Bar Chart #27 – Percentage of UK people who consumed the daily recommended

The chart below shows the percentage of the population in the UK who consumed the recommended daily amount of fruit and vegetables in 2002, 2006 and 2010.

SAMPLE 1

The chart illustrates the percentage of men, women and children who consumed the recommended amount of fruit and vegetables on a daily basis in three different years.

Overall, women came out first in term of fruit and vegetable consumption while the opposite was true for children.

In all three years, there was a small difference in the percentage of males and females who consumed enough fruit and vegetables every day. The highest figure for women was 32% in 2006 compared to 28% of men. 2010 witnessed the second highest rank for both women and men’s figures. While 27% of women consumed fruit and vegetables, the percentage of men was 24%. And the smallest figure for both women and men, which was nearly the same as the 2010 figures, was recorded in 2002.

The smallest percentage of people consuming the daily recommended amount of fruit and vegetables was children with only 11% in 2002, half as much as that of men and women in the same year. Following that, the figure for children slightly increased to 16% in 2006 before falling marginally to 14% in the last year.

SAMPLE 2

The bar chart illustrates the percentages of males, females and children in the UK consuming the recommended daily amount of fruit and vegetables, in three separate years (2002, 2006 and 2010).

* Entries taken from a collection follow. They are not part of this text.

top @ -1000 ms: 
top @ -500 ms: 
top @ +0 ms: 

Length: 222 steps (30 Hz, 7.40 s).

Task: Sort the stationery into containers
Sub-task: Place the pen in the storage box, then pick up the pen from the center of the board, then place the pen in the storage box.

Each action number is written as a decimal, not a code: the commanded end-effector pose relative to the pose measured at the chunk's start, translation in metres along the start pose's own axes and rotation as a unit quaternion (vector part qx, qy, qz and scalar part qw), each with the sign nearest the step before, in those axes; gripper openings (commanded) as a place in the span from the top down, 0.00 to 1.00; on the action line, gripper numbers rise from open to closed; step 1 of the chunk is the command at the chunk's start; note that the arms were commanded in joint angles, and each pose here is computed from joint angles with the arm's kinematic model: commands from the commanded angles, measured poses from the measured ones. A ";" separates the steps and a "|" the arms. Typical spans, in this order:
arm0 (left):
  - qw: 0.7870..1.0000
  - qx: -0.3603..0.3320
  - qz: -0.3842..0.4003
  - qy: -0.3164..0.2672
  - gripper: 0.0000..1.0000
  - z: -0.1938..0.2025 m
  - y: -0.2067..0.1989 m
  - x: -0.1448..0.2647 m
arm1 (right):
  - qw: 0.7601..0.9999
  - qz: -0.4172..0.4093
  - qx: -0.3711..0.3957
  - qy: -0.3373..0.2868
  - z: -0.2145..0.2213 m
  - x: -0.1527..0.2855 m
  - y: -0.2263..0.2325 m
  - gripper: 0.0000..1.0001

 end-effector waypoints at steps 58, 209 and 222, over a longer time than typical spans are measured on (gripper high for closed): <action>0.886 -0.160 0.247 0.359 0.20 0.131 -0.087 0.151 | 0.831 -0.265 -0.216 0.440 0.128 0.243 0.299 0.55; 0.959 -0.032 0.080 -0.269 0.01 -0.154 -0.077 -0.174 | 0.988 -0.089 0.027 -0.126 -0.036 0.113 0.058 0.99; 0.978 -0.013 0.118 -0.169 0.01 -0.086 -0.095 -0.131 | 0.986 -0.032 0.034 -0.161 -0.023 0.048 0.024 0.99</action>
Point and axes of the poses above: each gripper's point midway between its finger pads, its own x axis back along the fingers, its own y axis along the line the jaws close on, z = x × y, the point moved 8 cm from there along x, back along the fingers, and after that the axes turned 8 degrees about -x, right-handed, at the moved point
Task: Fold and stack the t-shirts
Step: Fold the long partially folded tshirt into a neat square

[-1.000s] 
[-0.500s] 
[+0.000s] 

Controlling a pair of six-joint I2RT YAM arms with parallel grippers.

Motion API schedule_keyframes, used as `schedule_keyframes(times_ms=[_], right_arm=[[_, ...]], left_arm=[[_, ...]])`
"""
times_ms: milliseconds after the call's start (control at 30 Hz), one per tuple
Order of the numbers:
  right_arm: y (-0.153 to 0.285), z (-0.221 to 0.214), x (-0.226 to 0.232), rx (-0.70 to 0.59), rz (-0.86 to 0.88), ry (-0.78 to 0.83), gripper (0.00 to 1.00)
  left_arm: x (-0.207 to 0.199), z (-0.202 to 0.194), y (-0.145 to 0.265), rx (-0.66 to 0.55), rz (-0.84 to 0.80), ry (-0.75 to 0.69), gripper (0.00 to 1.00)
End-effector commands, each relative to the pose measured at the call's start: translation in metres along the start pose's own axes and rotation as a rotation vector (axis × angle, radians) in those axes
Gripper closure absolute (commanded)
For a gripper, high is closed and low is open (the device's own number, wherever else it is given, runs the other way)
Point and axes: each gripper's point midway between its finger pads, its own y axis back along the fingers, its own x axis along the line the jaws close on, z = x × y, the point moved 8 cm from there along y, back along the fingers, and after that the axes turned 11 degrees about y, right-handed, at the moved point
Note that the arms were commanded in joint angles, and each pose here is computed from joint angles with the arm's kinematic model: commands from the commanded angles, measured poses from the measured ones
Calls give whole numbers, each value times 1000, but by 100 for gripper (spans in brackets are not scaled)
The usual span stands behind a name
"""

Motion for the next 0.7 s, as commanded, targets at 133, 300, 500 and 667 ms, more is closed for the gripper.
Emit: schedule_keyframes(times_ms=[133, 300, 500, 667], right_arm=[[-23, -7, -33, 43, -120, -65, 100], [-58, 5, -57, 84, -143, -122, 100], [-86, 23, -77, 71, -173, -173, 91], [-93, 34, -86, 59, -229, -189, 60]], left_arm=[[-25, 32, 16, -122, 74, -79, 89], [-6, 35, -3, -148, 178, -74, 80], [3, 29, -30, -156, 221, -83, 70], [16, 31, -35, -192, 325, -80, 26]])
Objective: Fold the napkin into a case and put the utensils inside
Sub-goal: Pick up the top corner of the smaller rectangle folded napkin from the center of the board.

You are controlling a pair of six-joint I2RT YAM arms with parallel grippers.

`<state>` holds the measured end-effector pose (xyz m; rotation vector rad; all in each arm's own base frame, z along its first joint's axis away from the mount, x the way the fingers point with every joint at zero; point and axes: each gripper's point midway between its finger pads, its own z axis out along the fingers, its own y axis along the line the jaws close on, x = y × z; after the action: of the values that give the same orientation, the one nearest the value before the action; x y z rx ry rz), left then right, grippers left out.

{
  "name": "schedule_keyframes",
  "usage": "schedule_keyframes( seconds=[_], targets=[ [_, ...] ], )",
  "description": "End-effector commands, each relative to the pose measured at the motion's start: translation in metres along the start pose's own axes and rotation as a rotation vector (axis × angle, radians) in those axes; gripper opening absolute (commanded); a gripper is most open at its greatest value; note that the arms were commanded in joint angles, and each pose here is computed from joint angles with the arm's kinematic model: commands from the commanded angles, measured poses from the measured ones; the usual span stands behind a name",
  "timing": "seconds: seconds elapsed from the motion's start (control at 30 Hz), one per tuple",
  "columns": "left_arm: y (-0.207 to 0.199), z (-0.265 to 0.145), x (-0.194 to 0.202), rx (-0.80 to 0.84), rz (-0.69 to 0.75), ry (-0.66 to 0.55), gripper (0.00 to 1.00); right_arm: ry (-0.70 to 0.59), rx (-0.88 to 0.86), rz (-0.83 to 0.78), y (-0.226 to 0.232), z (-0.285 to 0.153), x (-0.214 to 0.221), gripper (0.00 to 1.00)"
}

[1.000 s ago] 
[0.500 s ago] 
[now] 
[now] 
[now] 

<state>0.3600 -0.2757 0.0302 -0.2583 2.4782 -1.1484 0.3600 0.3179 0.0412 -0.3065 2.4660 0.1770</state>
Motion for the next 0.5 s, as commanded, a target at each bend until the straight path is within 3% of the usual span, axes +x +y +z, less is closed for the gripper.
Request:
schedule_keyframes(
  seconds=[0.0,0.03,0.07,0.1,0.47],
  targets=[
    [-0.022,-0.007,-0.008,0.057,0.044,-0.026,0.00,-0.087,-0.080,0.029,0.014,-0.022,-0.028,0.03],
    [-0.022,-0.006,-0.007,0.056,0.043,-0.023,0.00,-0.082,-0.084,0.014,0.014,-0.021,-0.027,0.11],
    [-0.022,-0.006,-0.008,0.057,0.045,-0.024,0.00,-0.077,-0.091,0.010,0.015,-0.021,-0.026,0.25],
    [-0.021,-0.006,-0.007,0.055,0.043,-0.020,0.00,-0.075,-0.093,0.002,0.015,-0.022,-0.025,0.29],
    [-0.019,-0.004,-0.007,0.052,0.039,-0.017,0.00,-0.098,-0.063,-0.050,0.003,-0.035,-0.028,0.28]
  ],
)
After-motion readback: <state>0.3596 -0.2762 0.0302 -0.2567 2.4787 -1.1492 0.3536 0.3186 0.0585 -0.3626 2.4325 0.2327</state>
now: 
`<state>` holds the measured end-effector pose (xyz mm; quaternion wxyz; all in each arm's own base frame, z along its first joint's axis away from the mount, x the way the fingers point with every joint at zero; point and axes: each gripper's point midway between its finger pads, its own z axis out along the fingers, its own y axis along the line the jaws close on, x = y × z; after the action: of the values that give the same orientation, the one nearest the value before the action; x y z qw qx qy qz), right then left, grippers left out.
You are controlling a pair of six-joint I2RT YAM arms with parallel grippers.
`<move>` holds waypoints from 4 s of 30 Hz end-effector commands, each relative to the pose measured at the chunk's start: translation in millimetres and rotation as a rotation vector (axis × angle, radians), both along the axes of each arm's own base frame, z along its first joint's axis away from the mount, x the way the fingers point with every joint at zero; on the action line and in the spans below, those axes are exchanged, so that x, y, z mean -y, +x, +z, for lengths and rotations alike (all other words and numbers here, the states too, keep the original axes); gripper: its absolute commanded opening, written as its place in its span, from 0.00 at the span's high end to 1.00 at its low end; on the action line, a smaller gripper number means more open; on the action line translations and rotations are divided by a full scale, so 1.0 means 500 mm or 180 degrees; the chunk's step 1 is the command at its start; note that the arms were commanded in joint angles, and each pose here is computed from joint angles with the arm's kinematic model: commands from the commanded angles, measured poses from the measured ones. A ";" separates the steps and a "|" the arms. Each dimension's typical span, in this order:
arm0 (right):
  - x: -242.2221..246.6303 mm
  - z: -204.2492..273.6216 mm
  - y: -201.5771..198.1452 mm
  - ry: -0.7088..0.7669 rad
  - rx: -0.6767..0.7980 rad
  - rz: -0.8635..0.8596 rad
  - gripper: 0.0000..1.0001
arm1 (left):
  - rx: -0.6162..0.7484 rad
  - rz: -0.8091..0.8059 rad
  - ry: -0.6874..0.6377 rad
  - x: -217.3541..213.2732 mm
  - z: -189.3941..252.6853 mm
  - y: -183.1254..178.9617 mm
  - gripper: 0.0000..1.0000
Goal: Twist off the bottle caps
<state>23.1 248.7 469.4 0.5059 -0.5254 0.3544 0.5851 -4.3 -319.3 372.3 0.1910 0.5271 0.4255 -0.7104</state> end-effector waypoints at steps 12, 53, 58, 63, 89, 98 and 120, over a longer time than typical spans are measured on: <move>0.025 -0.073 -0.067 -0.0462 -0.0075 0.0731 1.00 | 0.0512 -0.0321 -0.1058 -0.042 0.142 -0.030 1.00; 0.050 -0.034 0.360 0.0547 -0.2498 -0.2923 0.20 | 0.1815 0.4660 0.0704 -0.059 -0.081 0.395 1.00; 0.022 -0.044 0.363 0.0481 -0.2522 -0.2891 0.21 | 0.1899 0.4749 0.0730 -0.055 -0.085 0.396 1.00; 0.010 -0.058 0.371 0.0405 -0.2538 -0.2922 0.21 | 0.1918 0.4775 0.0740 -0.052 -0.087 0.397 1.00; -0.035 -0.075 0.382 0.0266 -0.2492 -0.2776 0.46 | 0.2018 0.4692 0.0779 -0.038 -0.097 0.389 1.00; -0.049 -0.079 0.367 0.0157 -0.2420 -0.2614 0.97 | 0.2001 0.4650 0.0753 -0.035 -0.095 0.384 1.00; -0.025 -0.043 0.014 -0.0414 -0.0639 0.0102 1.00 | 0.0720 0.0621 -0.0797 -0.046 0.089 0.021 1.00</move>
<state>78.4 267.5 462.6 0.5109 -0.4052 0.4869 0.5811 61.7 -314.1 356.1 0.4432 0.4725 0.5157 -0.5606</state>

Overall, the proportion of all groups eating fruit and vegetables increased over the period shown. Also, while women had a tendency to consume these foods the most, the opposite was true for children.

As can be seen from the chart, in 2002, approximately a quarter of females in the UK ate the recommended amount of fruit and vegetables. This was followed by nearly 22% of males consuming these foods daily, which was two times higher than that of children.

Over the following eight years, the figures for all groups increased to reach peaks in 2006 in which the figure for women was highest at just over 30%. By 2010, however, the percentage of females, males and children eating fruit and vegetables had decreased slightly to 27%, 24% and 14% respectively.